*EXERCISE GOAL:*
Go through the records and show each line where the word "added" occurs.
MATERIAL FOR THIS TASK Start Marker
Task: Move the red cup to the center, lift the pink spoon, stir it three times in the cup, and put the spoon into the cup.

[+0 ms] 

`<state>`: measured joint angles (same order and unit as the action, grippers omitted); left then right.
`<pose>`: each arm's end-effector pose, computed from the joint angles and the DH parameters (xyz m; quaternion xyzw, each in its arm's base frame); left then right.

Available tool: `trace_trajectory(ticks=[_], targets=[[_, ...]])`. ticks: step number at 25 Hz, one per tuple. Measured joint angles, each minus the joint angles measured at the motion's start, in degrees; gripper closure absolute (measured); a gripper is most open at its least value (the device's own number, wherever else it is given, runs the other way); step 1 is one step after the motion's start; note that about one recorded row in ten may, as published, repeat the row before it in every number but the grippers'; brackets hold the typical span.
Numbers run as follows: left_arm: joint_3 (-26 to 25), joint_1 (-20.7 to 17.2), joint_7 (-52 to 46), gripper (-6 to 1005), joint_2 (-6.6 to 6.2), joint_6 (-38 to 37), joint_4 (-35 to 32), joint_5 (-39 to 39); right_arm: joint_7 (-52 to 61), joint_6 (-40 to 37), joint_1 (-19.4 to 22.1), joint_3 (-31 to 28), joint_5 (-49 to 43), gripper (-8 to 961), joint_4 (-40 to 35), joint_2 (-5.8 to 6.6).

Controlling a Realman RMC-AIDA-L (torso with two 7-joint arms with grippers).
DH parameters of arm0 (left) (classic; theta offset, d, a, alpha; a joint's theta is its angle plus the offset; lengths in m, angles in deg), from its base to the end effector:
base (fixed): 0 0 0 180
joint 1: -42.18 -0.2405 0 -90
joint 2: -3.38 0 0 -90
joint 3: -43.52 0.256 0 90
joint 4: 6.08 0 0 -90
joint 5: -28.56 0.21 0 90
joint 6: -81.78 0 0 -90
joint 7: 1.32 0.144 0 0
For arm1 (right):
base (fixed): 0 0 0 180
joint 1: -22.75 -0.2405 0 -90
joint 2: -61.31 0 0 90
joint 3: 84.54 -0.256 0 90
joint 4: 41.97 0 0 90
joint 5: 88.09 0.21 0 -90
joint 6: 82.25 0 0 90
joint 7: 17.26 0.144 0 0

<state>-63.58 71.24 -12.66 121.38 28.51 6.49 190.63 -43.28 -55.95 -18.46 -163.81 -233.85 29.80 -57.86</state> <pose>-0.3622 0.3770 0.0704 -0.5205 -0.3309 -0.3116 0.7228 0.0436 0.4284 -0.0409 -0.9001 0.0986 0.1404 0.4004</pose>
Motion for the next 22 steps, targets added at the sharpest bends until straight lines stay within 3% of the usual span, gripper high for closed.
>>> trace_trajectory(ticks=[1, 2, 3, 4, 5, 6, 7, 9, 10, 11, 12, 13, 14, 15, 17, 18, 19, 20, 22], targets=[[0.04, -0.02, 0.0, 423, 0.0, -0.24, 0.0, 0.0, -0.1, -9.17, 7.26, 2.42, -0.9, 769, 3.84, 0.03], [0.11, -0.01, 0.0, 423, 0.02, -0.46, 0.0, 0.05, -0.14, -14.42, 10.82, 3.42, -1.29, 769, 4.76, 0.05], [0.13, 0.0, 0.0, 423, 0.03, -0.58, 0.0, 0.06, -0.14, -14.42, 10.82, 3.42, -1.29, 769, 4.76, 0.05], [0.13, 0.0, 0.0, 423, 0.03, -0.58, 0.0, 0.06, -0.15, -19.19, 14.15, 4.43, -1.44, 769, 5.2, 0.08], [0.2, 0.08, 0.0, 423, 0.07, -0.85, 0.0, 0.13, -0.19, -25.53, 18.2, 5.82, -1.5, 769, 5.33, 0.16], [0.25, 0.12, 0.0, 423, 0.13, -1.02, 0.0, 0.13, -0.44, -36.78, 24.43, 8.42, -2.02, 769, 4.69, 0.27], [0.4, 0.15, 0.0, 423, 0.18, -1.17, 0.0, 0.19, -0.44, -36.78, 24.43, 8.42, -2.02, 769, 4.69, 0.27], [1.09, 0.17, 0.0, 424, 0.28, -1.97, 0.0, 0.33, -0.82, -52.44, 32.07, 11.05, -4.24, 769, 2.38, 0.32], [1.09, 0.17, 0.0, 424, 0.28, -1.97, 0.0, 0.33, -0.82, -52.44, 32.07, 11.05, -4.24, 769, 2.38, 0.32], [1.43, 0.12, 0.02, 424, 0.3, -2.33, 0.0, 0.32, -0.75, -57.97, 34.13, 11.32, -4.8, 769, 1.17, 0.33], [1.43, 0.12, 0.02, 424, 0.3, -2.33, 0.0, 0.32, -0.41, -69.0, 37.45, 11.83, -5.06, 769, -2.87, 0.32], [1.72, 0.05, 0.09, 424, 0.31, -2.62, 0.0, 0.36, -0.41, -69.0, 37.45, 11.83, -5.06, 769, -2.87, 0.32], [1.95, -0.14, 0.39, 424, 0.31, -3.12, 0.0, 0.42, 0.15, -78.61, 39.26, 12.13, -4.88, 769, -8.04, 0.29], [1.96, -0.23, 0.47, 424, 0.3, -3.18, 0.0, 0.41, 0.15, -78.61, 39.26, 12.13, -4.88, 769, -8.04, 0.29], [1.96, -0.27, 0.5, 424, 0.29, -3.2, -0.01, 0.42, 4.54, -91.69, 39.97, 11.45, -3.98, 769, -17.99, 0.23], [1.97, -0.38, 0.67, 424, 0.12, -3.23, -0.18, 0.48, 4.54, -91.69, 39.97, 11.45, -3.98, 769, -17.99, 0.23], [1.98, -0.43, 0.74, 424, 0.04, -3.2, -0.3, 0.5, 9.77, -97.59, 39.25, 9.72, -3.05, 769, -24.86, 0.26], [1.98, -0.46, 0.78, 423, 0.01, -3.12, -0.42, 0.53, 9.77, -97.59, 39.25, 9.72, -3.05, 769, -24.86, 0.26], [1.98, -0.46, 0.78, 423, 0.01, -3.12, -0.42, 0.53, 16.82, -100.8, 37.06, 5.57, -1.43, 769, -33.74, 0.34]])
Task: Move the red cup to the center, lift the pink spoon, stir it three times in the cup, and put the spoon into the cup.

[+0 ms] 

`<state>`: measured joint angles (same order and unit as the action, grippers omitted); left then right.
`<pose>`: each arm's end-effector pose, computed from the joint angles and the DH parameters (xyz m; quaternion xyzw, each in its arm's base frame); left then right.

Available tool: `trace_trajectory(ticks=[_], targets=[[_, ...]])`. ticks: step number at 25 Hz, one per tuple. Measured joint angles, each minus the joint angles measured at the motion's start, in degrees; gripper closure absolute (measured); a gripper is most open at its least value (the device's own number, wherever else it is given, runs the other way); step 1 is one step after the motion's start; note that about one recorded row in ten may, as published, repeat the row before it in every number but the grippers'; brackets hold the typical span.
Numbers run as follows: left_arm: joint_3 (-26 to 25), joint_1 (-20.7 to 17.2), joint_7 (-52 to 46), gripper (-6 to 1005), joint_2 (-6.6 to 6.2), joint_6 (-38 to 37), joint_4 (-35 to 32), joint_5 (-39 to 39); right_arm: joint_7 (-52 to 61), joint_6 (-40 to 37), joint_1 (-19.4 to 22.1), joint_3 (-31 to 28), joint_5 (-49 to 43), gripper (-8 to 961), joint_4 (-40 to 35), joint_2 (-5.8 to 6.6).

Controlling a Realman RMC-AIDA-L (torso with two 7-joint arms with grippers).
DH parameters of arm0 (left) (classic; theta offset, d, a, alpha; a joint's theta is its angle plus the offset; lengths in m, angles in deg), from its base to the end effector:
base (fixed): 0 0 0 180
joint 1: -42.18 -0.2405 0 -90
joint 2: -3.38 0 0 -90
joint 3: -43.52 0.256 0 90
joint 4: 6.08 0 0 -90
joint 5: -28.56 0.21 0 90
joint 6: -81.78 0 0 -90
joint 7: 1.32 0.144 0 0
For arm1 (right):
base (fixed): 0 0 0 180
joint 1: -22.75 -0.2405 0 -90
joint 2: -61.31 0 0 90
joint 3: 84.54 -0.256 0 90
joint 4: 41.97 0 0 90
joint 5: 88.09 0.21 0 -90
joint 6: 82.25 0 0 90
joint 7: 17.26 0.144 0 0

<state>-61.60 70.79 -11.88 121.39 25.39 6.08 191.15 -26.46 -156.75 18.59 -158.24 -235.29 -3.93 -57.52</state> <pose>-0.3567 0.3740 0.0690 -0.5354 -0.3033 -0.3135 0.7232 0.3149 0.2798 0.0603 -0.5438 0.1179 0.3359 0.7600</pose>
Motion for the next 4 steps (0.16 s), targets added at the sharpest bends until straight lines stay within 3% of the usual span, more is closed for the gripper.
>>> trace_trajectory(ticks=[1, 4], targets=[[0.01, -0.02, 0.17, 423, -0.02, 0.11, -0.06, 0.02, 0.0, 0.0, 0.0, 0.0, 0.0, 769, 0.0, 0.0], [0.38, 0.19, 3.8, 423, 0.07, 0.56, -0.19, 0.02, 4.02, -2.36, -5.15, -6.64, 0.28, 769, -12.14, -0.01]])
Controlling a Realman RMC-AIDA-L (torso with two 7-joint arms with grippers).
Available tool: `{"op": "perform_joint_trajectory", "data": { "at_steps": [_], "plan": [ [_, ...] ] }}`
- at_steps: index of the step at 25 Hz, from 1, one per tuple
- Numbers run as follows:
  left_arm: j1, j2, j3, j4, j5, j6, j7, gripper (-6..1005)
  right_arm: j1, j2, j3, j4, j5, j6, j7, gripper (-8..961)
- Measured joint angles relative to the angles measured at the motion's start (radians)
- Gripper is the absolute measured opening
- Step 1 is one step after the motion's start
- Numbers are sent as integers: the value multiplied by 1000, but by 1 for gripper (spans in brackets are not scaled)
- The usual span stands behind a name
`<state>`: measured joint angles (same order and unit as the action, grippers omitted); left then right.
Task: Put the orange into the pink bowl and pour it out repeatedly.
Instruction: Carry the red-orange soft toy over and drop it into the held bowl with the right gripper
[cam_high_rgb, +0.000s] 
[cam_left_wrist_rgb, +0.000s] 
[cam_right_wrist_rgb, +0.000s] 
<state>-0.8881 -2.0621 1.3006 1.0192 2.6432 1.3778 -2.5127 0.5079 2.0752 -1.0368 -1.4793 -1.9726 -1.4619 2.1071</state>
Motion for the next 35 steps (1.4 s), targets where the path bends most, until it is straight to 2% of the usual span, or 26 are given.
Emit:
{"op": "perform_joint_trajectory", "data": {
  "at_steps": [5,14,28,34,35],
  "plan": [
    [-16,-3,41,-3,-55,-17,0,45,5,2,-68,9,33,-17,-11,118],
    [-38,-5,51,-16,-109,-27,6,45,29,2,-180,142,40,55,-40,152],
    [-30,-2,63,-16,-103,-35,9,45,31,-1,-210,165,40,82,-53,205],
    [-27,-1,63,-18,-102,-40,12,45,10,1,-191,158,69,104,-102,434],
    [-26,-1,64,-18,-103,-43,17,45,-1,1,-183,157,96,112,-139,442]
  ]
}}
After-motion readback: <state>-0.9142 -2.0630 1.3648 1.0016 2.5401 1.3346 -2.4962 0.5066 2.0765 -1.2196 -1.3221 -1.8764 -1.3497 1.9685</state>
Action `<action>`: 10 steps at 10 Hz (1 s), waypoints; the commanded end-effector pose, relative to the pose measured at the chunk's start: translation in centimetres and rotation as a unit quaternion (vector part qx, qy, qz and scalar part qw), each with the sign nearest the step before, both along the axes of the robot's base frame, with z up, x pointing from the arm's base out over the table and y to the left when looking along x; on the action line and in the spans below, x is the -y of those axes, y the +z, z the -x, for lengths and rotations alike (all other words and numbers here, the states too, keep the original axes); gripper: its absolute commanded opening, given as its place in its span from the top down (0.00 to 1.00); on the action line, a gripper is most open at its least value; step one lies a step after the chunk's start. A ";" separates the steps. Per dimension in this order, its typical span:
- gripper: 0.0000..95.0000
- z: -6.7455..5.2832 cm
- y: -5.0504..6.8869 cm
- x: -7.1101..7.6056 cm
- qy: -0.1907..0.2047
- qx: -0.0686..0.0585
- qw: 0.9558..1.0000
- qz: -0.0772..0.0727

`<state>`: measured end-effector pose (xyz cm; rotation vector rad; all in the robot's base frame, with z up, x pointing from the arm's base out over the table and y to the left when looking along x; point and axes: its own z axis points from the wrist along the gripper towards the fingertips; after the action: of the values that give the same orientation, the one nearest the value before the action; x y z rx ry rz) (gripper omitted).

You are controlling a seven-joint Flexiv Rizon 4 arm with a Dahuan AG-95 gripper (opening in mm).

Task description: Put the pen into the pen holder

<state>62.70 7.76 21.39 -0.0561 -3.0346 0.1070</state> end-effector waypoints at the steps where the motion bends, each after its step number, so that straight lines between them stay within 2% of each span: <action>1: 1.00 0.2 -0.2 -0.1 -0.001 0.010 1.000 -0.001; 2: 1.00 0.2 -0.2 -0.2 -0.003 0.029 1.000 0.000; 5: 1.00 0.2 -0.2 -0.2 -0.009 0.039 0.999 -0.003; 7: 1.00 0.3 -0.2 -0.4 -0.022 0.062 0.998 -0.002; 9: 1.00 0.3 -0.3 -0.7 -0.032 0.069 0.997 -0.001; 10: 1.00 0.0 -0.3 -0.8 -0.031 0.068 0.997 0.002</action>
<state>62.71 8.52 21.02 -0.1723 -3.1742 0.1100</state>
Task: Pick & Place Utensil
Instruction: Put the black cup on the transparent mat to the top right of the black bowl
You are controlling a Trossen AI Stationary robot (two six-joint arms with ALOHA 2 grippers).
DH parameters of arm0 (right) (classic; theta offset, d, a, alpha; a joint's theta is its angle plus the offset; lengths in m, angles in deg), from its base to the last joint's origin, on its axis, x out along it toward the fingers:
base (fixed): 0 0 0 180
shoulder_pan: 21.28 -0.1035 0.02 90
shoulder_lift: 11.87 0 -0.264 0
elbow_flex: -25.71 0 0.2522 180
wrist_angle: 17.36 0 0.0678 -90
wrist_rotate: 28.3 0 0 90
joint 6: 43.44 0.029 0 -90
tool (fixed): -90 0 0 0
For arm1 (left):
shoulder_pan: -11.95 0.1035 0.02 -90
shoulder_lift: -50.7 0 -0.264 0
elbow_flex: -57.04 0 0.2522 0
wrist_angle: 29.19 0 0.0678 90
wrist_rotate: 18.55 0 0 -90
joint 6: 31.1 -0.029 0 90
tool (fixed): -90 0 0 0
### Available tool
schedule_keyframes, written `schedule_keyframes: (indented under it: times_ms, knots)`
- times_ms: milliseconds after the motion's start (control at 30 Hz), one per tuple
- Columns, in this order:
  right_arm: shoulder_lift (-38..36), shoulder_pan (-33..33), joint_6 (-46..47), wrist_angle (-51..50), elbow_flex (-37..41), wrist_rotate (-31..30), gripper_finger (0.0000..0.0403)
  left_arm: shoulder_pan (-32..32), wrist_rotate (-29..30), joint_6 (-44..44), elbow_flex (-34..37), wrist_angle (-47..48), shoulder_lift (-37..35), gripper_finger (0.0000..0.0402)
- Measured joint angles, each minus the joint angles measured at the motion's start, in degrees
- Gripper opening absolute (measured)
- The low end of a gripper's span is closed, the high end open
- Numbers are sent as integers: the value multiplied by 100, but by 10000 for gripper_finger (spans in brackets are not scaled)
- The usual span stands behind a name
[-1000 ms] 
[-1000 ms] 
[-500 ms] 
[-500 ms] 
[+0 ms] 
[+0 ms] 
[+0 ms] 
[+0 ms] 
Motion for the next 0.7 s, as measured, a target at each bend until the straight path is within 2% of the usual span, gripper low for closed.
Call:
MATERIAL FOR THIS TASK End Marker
*WRITTEN SOLUTION:*
Motion for the next 22 steps, targets added at the sharpest bends until straight lines stay within 3% of the usual span, gripper high for closed.
Motion for the next 4 steps (0.16 s), targets added at the sharpest bends until straight lines stay within 3% of the usual span, more is closed for the gripper.

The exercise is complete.